Further pondering. Perhaps I could use the CFS code to provide an encrypted file which I could then use as the backend for a filesystem through lofi? That might just work.

This left major concerns about data integrity. Using code that hasn't been maintained in 5 years and almost certainly has never been compiled on an Opteron with Solaris 10/amd64 by its author seems risky.  ZFS places integrity above performance (why else would they checksum every block?). zpools can also be constructed directly on top of files from another filesystem. Could ZFS on CFS be a match made in heaven?

It turns out that you can indeed create zpools on top of files encrypted with CFS. CFS has no largefiles support, so if you need the zpool to be larger than 2GB, you'll need to create multiple backing store files and add them as separate vdevs into the zpool.

This leaves us with a way to create POSIX filesystems on Solaris 10 with data integrity assured by ZFS and with all data 3DES encrypted through CFS.

If you're worried about exposing rpcbind or cfsd to the network, block the traffic using IP Filter (which is almost certainly installed on your Solaris 10 box already).

The caveat to all of this is that if ZFS does discover corruption, you've probably lost your data, so this is only going to work for storage of transient data - don't stick your Oracle 10g environment on this.
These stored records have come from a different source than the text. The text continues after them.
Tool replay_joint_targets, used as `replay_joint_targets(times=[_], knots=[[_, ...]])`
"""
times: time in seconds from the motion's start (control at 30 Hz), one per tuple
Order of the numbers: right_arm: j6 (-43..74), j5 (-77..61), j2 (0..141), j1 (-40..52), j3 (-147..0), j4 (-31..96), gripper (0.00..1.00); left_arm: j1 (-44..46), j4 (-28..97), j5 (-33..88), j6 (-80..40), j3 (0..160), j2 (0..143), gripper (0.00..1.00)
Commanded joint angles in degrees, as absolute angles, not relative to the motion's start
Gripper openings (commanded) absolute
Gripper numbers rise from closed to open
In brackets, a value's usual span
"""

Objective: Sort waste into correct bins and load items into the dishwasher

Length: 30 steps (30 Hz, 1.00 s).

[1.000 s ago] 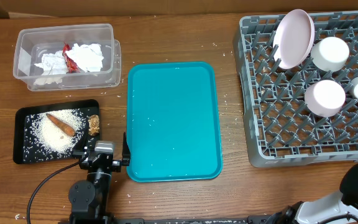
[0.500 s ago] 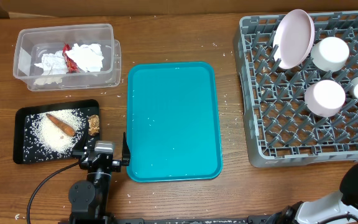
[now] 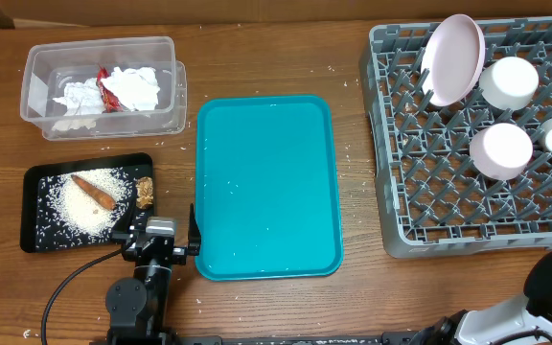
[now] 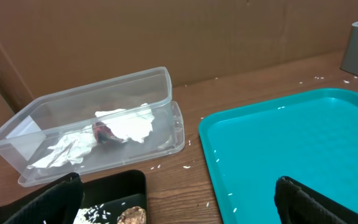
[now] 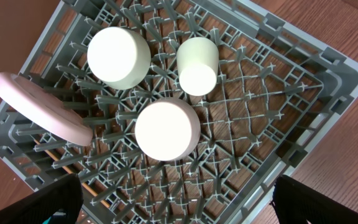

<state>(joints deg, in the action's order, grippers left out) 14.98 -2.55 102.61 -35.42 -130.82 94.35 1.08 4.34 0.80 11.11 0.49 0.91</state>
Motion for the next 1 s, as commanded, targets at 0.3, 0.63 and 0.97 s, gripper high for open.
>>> replay_joint_targets(times=[0.3,0.63,0.97], knots=[[15.03,-2.5,102.24,-35.42,-131.48,94.24,1.0,0.67,4.43,0.21,12.43,0.27,0.21,1.0],[15.03,-2.5,97.91,-35.38,-131.48,94.24,1.0,0.67,4.43,0.21,12.43,0.27,0.23,1.0],[15.03,-2.5,86.41,-35.38,-131.48,94.26,1.0,0.67,4.43,0.21,12.43,0.27,0.25,1.0]])
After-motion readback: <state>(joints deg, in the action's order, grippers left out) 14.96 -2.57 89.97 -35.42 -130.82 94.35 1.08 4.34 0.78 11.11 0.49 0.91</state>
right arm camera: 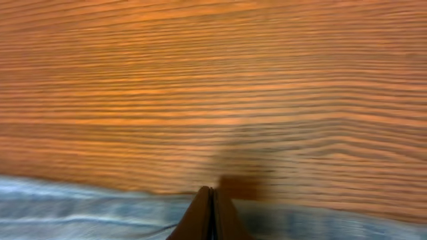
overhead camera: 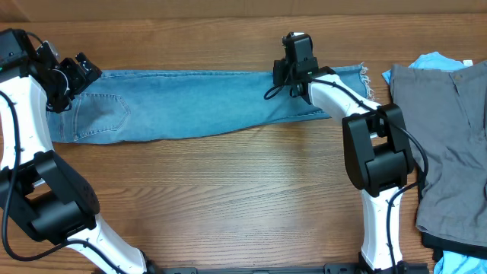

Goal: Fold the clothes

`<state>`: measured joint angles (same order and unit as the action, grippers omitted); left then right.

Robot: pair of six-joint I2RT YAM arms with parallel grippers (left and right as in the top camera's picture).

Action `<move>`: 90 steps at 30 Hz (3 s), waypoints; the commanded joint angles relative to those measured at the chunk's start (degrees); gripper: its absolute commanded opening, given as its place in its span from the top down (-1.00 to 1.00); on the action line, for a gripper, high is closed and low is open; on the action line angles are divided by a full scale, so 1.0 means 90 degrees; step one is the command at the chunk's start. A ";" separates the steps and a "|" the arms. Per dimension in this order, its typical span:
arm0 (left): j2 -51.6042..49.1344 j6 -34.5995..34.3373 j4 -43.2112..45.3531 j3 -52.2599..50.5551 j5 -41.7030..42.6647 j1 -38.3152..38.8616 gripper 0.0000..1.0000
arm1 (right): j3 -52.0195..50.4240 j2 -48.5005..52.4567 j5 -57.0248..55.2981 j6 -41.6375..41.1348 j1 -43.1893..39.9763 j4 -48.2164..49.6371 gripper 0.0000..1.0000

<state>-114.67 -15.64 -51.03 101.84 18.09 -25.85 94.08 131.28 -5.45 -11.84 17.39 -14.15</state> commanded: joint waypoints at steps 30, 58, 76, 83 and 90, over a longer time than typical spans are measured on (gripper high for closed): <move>0.0155 0.0073 0.0027 0.0168 0.0090 0.0000 -1.00 | 0.0219 -0.0005 -0.0151 -0.0049 -0.0838 -0.1688 0.92; 0.0155 0.0073 0.0029 0.0168 0.0090 0.0000 -1.00 | 0.3286 -0.0049 0.2822 -0.0359 -0.2618 -0.7118 0.61; 0.0155 0.0073 0.0027 0.0168 0.0090 0.0000 -1.00 | 0.1205 -0.0049 0.3356 -0.1418 -0.2562 -0.5991 0.61; 0.0155 0.0073 0.0027 0.0168 0.0090 0.0002 -1.00 | 0.0663 -0.0049 0.3500 -0.1882 -0.2545 -0.4886 0.55; 0.0155 0.0073 0.0027 0.0168 0.0090 0.0000 -1.00 | 0.0665 -0.0051 0.3643 -0.1880 -0.2540 -0.4716 0.09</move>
<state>-114.67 -15.64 -51.00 101.84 18.26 -25.85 101.06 132.05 27.20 -28.49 -5.58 -57.14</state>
Also, and potentially more limiting, even on modern hardware it's still slow as a dog: ~4MB/sec for 3DES encryption of sequential I/O on a 2 GHz Opteron.

HOWTO

1) download cfs-1.4.1 (original downloaded from: http://www.crypto.com/software/)
2) install it, configure it and mount a CFS filesystem as /crypt
3) within CFS, create as many 2GB files as you need to hold your data
4) create a zpool from these (zpool create -m none crypt /crypt/space/store0001.zpool /crypt/space/store0002.zpool ...)
5) create a filesystem on this (zfs create crypt/test; zfs set mountpoint=/test crypt/test)
6) play with your encrypted filesystem

For extra integrity, consider using RAIDZ when creating the pool.  That way, in the limited failure scenario of CFS corrupting one backing file, the data should still be recoverable.